In 2007, eligibility of an osteoporosis medication on the Pharmaceutical Benefits Scheme was extended to treat patients over the age of 70 with low bone mineral density without fracture. To coincide with this expanded eligibility for this medication, a new item for testing the bone density of those patients over the age of 70 was added to the MBS.

For Medicare purposes, all bone density testing is subject to a restriction on the time interval between tests, ranging from one every 12 to 24 months, depending on the circumstances. This is because bone density loss is considered a relatively slow process and repeat testing within 24 months is unlikely to assist in clinical decision making. For those specific medical conditions or particular treatments that may cause more rapid bone loss, a rebate is available for repeat testing at 12 monthly intervals.

It is the Government’s aim that services listed in the MBS, including bone densitometry, should reflect and encourage appropriate medical practice based on the best available evidence.

A mechanism currently exists for medical organisations or companies to apply to the Australian Government for listing of and review of tests on the MBS. This is through the Medical Services Advisory Committee (MSAC) which provides advice to the Minister for Health and Ageing on the strength of the evidence relating to the safety, effectiveness and cost-effectiveness of new medical procedures and technologies, and under what circumstances public funding should be supported. The work of the Committee also ensures that Australians have access to safe, effective medical services that represent value for money to them both as patients and taxpayers.

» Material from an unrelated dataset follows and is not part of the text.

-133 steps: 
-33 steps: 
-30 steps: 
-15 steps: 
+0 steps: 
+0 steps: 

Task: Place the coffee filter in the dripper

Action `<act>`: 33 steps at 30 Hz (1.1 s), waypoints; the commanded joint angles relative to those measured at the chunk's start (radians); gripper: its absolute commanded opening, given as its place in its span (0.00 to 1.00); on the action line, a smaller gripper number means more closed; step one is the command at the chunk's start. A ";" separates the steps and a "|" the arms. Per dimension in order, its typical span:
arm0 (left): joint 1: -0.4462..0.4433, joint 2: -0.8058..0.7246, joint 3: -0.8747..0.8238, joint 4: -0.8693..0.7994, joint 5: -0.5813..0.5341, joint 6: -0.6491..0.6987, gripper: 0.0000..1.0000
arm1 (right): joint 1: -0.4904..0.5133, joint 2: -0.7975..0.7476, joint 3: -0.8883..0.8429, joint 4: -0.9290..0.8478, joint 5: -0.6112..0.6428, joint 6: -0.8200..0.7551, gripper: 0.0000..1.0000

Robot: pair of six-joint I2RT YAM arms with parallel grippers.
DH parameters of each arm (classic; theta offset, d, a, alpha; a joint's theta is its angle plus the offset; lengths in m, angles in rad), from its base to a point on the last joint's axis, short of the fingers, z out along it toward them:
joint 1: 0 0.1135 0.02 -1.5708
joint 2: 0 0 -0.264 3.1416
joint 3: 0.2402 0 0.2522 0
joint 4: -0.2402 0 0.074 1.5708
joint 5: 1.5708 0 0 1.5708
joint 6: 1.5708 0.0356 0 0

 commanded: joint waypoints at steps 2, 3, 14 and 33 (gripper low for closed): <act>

New tests or extension of the indications for existing tests are assessed by expert committees (composed of consumer representatives, health economists, health administrators, clinical experts in pathology, surgery, specialist medicine and general practice as well as health technology assessment professionals), and Medicare rebates are provided for those tests that are proven to be safe, effective, and cost-effective.

Should more evidence become available an application can be made to MSAC to review the current bone densitometry items and the options for extending them to include other clinical indicators and age groups. Information on the application process and the contact details for MSAC can be obtained on the website at www.msac.gov.au

As you may be aware, Australia does not currently have a population based screening program for osteoporosis. In determining whether there is sufficient evidence to establish an organised screening program, the Australian Government has developed a Population Based Screening Framework. A copy of the Framework is available at www.cancerscreening.gov.au

The Screening Subcommittee of the Australian Population Health Development Principal Committee provides guidance to decision makers when assessing potential screening programs in Australia.

At its 6 July 2010 meeting, the Screening Subcommittee considered a proposal for the prevention of osteoporosis in women. The Screening Subcommittee agreed that the proposal has merit, however, it identified some significant gaps when considering the proposal against the specific criteria of the Population Based Screening Framework.

Consequently, the Screening Subcommittee determined that the proposal did not meet the requirements for a population based screening program.

Thank you for taking the time to raise your concerns. I trust that the above information is of assistance.